Kekemeliğin 3 ile 3.5 yaş aralığında başlayabileceğini ileten Türkmen, “Eğer sorun 6-12 ay boyunca devam ediyor ise kişinin terapiye başlaması gerekiyor. Ne kadar erken müdahale edilirse, kekemeliğin ortadan kalkma oranı o kadar artar. Çünkü ergen ve yetişkinlik döneminde bu sorun kronikleşmiş oluyor. Biz terapilerde belli başlı teknikler uyguluyoruz. Terapilerde aileyle işbirliği halinde olmak tüm konuşma bozukluklarının terapi süreci için çok önemlidir.
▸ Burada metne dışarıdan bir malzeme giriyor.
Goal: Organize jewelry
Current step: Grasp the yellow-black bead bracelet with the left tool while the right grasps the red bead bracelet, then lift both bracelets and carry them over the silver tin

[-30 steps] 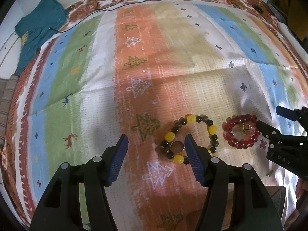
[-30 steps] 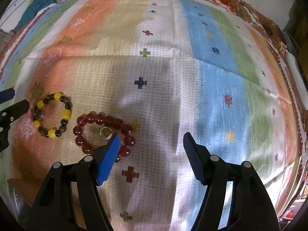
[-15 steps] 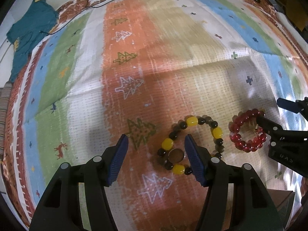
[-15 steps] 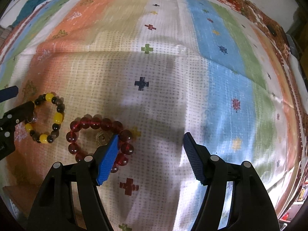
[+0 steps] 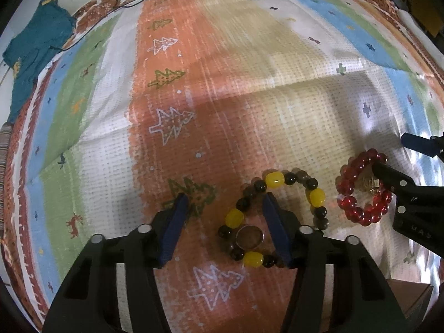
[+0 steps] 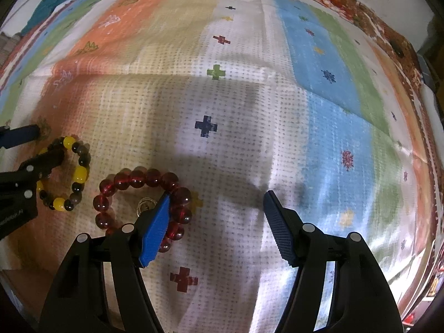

Aileyi de kekemeliğin tamamen geçmeyebileceğini, hayat boyu eşlik edebileceğini ama kontol altına alınması ve daha düşük şiddete düşürülebileceği hakkında bilgilendirip, kekemeliği olan bireye karşı nasıl davranmaları hakkında bilinçlendiriyoruz. Bizim için önemli olan kekemeliğin kaynağını tespit edip o konuda eksikleri gidermektir. Kekemeliği olan birey yetişkin de olsa çocuk da olsa değinilmesi gereken bir durum daha var ki o da işin psikolojik boyutudur” dedi.